Long ago, I’m told there were humans just like me. Except, I’m not sure how on earth the were able to survive. In the great space war, it is said the alien’s first attack triggered something within humankind, bringing forth everything we could have imagined. 

Everyone around me is gifted with a power of some kind. Flight, teleportation, animalistic enhancements. Except for me, I don’t have anything but my hands and my head. Both very plain, very human. Most people in our world have superpowers and the strongest of them help keep our world in check- fighting off in the various wars to protect the planet.

It has been twelve centuries since we started fighting them. Longer than I can wrap my mind around, staring at my cheap wooden desk and succulent plant. I think the price tag is still on the bottom.

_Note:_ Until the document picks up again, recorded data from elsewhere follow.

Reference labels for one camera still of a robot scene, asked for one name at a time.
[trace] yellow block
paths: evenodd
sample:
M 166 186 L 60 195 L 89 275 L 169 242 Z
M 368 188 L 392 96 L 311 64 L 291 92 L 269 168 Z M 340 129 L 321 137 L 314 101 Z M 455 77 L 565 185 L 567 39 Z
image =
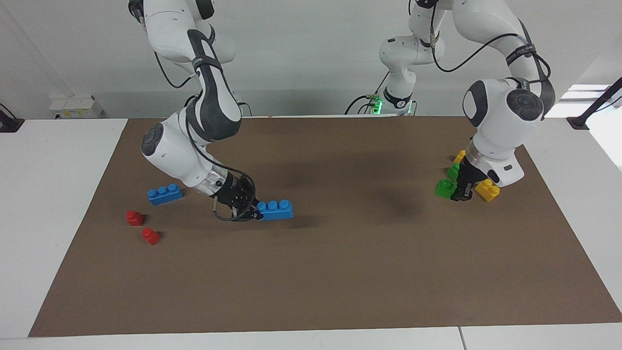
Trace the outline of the yellow block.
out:
M 456 157 L 456 159 L 454 159 L 453 163 L 460 163 L 462 162 L 462 160 L 464 159 L 464 157 L 467 155 L 466 151 L 460 151 L 460 153 L 458 153 L 458 156 Z
M 486 202 L 491 202 L 493 199 L 497 198 L 499 194 L 501 194 L 501 189 L 495 186 L 491 179 L 486 179 L 480 182 L 480 184 L 475 187 L 475 191 L 477 191 L 477 193 L 479 193 L 486 200 Z

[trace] green block
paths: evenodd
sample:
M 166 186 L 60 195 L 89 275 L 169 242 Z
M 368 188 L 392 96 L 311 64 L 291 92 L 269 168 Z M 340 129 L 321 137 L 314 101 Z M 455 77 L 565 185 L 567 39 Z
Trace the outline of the green block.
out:
M 451 180 L 456 182 L 458 181 L 458 172 L 460 172 L 460 163 L 456 163 L 451 168 L 449 168 L 449 170 L 447 171 L 447 176 Z
M 458 184 L 449 179 L 441 180 L 439 184 L 436 185 L 436 195 L 451 199 L 452 194 L 456 191 L 456 187 L 458 187 Z

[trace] white robotic arm
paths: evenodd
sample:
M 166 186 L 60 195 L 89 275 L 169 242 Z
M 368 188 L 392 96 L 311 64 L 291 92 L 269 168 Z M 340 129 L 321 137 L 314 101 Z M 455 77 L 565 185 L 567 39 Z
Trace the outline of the white robotic arm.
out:
M 203 22 L 214 13 L 212 1 L 132 0 L 129 7 L 144 24 L 154 51 L 182 67 L 192 67 L 201 87 L 198 97 L 147 132 L 143 155 L 169 176 L 227 205 L 232 217 L 222 218 L 214 209 L 219 219 L 261 219 L 253 180 L 220 164 L 206 150 L 210 143 L 234 136 L 241 124 L 241 111 L 214 49 L 221 38 Z M 209 29 L 208 35 L 197 29 L 199 24 Z M 234 50 L 224 41 L 228 60 L 233 60 Z M 232 171 L 242 176 L 235 177 Z
M 490 178 L 508 186 L 524 177 L 514 150 L 537 126 L 553 103 L 550 68 L 537 54 L 529 33 L 503 0 L 417 0 L 409 26 L 412 37 L 387 40 L 380 50 L 389 68 L 384 105 L 403 114 L 412 100 L 414 72 L 409 67 L 435 63 L 445 53 L 439 26 L 453 11 L 458 32 L 465 38 L 494 47 L 506 57 L 512 77 L 479 80 L 467 91 L 463 110 L 477 134 L 466 149 L 452 199 L 467 201 L 475 185 Z M 547 66 L 548 72 L 542 69 Z

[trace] red block
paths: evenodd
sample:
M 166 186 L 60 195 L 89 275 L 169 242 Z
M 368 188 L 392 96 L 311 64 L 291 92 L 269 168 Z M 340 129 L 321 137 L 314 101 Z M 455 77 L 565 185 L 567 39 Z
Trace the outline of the red block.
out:
M 142 231 L 142 236 L 147 242 L 151 243 L 151 245 L 156 244 L 160 240 L 160 235 L 152 229 L 144 229 Z
M 132 226 L 142 226 L 142 222 L 145 220 L 144 215 L 133 210 L 130 210 L 127 214 L 125 214 L 125 218 L 128 221 L 128 224 Z

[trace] black stand
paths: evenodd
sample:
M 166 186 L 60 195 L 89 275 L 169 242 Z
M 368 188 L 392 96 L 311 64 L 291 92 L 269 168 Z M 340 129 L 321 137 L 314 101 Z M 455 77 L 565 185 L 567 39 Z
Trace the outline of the black stand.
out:
M 622 78 L 618 79 L 605 93 L 599 97 L 581 116 L 568 117 L 566 120 L 575 130 L 589 130 L 585 124 L 589 117 L 592 116 L 602 105 L 604 105 L 616 92 L 622 89 Z
M 13 119 L 0 110 L 0 133 L 16 133 L 22 124 L 23 119 Z

My office is covered in plants. My most recent client is almost at risk of getting his face tickled by an adventurous leaf. But I do not focus on that. From the moment he walked in the door, I gave him my full attention.

“Welcome, Draco O’Riley, yes? I’m Amy Churchill.”

He was a tremendous seven-foot man with scales dancing at the edges of his face like wrinkles. His wings alone threatened to knock over every potted plant within reach and, honestly, that was all of them.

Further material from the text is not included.